When he spoke, his voice carried with the weight of unshakable truth.
"I am Instructor Veylan. Some of you know the stories. Some of you don't. What matters is that I have walked battlefields where beasts the size of houses roared, and I am still standing." He let his gaze sweep across the eight, stopping just long enough on each to make their throats tighten. "I will test you today. You will face me one by one. I will lower myself to the level of a Martial Master—make no mistake, that is still a storm you are not ready for. You will go all out. Hold nothing back. Fail to do so, and you waste my time."
His voice deepened. "Only three will walk away with the Resonance Vial. The rest will return to training."
The reminder hit Zander like a blow to the gut. The Resonance Vial. He needed it. Without it, he couldn't hope to push beyond the invisible wall he kept crashing into. Without it, he wouldn't stand a chance when the Lygari arrived.
Veylan's hand gestured casually. "Step forward, Joren."
The fire-eyed cadet smirked as though he had been waiting for this moment. He strode into the open space, confidence radiating off him. Heat shimmered around his body, his fists glowing as flames licked to life.

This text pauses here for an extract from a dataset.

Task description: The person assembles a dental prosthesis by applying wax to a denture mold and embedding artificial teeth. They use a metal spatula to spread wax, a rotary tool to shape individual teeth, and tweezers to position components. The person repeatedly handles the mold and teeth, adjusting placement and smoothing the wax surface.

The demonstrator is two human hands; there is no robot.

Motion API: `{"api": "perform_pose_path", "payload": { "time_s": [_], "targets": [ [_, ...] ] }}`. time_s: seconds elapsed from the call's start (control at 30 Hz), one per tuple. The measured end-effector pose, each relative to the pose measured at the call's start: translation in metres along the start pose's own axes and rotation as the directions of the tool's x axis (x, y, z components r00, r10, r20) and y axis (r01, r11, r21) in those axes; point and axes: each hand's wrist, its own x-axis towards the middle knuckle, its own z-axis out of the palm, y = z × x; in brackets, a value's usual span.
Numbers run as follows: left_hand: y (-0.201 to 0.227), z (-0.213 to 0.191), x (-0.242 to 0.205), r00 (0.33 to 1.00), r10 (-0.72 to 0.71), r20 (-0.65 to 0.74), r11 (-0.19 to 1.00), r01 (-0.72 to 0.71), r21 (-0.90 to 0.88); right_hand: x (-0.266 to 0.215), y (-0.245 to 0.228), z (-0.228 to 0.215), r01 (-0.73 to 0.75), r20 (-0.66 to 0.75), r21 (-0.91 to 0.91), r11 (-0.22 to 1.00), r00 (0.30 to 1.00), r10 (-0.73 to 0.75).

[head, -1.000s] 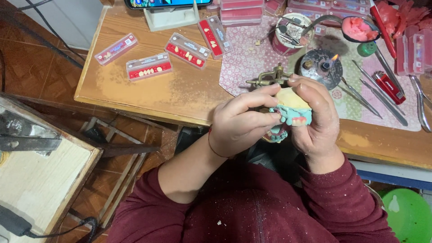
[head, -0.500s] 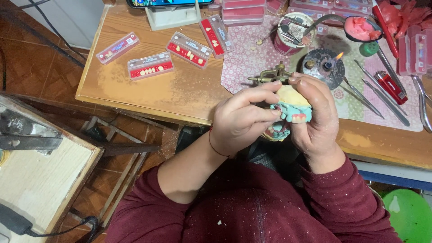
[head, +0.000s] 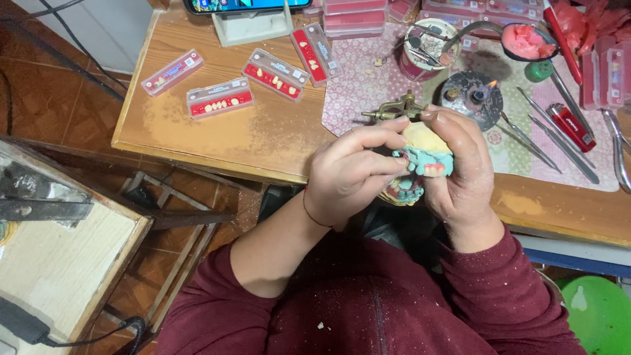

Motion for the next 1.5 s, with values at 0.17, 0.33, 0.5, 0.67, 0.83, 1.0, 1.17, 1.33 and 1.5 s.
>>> {"api": "perform_pose_path", "payload": {
  "time_s": [0.17, 0.33, 0.5, 0.67, 0.83, 1.0, 1.17, 1.33, 1.5],
  "targets": [
    [-0.001, -0.001, -0.002, 1.000, -0.005, 0.001, 1.000, 0.005, 0.028, -0.002, 0.000, 0.001, -0.007, 0.002, 0.021, 1.000, 1.000, 0.007],
    [0.003, -0.004, 0.001, 1.000, -0.007, 0.009, 1.000, 0.007, -0.003, -0.007, 0.003, 0.000, -0.021, 0.000, 0.060, 0.998, 1.000, 0.021],
    [0.003, -0.005, 0.001, 1.000, 0.006, 0.008, 1.000, -0.006, 0.008, -0.007, 0.002, 0.001, -0.034, 0.004, 0.044, 0.998, 0.999, 0.033],
    [0.001, -0.002, 0.001, 1.000, 0.025, -0.007, 1.000, -0.025, 0.019, -0.008, 0.005, 0.002, -0.038, -0.004, 0.056, 0.998, 0.999, 0.038],
    [-0.001, -0.001, 0.000, 0.998, -0.052, -0.022, 0.999, 0.051, -0.016, -0.010, 0.008, 0.002, -0.076, -0.007, 0.108, 0.991, 0.997, 0.077],
    [0.002, -0.017, 0.020, 0.997, -0.073, 0.036, 0.984, 0.066, 0.163, -0.004, 0.007, 0.000, -0.163, -0.017, 0.083, 0.983, 0.986, 0.165],
    [0.001, -0.016, 0.029, 0.952, -0.273, 0.139, 0.948, 0.241, 0.207, 0.008, 0.010, 0.001, -0.343, 0.030, 0.254, 0.904, 0.937, 0.347],
    [0.003, -0.008, 0.030, 0.982, -0.182, -0.054, 0.976, 0.187, 0.114, 0.012, 0.014, 0.004, -0.446, 0.080, 0.509, 0.737, 0.876, 0.475],
    [0.010, -0.004, 0.034, 0.984, -0.157, -0.087, 0.970, 0.170, 0.175, 0.012, 0.016, 0.007, -0.448, 0.069, 0.520, 0.727, 0.871, 0.487]
  ]
}}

Zander swallowed. He knew Joren's strength. He had always been a step ahead—stronger body, sharper mind, and that cursed fire affinity that made him burn brighter than most.
Without a word, Joren lunged, the ground cracking under his feet. His fist came blazing forward, trailing fire.
Veylan raised a single hand and caught it. The flame hissed against his skin, but he didn't flinch. With a twist of his wrist, he used Joren's momentum and hurled him across the floor. Joren rolled, teeth bared, flames surging hotter.
"Not bad," Veylan said calmly.
Joren roared, charging again. A flurry of fiery strikes rained down, turning the space into an inferno. Sparks danced in the air, the floor scorched black. The other cadets instinctively stepped back from the heat.
But Veylan walked through the storm as if it were nothing. His arm moved once—a precise strike to Joren's gut—and the boy collapsed to his knees, coughing smoke, his fire sputtering out.
"Raw power is not enough," Veylan said flatly, looking down at him. "Learn control."
Joren clenched his fists but said nothing as he staggered back to the line, rage burning in his eyes.
The silence stretched until Veylan's gaze slid to the next cadet. "Draven."
Draven exhaled once, stepping forward. His stance was low, his movements steady. He looked like stone carved into a boy's body.
Veylan moved first, a lightning-quick jab to the chest. The impact echoed. But instead of collapsing, Draven's body trembled, the force rippling through him.
Then he released it back in a single punch. The air cracked as Veylan was forced a step backward, his brow lifting slightly.
"Interesting," he murmured.
Draven pressed on, absorbing each blow, then redirecting it, his body like a spring coiling and uncoiling. For a moment, it looked like he might even push Veylan into a corner.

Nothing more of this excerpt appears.